■ **Aim of the task**: In the data below, find the line containing "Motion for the"; reproduce that line and all subsequent lines exactly, and nothing else.
-------
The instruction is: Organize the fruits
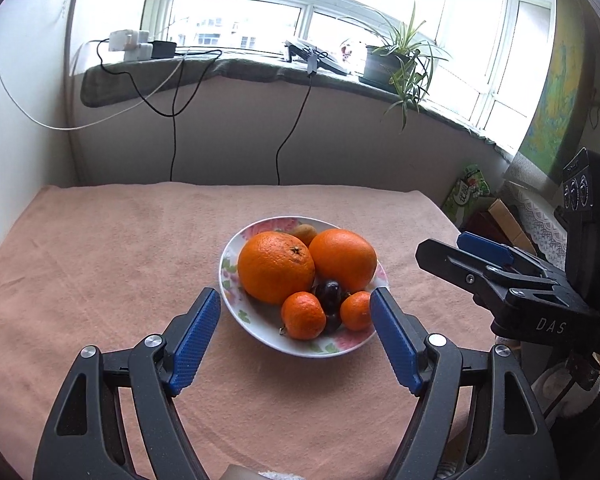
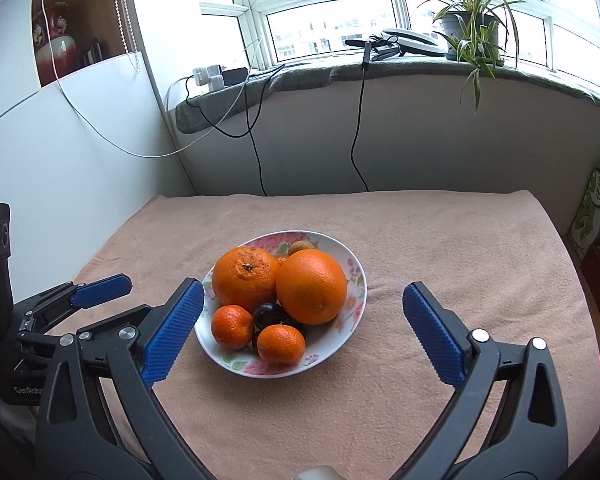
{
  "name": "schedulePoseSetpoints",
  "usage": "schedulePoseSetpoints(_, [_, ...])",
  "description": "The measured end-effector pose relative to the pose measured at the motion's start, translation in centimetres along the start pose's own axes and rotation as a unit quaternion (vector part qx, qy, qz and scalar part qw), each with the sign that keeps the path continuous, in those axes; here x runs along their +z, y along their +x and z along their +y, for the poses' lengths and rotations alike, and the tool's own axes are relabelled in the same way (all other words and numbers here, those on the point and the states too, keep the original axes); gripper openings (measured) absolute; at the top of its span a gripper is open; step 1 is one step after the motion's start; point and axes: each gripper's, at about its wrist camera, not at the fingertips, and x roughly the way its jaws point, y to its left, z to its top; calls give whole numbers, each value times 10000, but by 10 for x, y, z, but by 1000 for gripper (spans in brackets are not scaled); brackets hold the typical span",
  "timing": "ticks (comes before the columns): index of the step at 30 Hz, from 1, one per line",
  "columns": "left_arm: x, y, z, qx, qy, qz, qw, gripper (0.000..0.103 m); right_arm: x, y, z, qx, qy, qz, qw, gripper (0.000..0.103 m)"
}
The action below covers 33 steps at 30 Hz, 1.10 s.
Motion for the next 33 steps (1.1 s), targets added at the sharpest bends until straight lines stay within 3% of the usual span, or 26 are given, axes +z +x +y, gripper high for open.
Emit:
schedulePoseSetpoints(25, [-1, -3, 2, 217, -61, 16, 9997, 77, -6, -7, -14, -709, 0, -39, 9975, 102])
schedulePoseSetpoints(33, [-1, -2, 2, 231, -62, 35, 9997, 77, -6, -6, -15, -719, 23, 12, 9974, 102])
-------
■ **Written response**:
Motion for the next 33 steps (1.1 s), targets added at the sharpest bends until straight lines stay within 3% of the usual span, or 26 are given, axes +z +x +y, gripper high for open.
Emit:
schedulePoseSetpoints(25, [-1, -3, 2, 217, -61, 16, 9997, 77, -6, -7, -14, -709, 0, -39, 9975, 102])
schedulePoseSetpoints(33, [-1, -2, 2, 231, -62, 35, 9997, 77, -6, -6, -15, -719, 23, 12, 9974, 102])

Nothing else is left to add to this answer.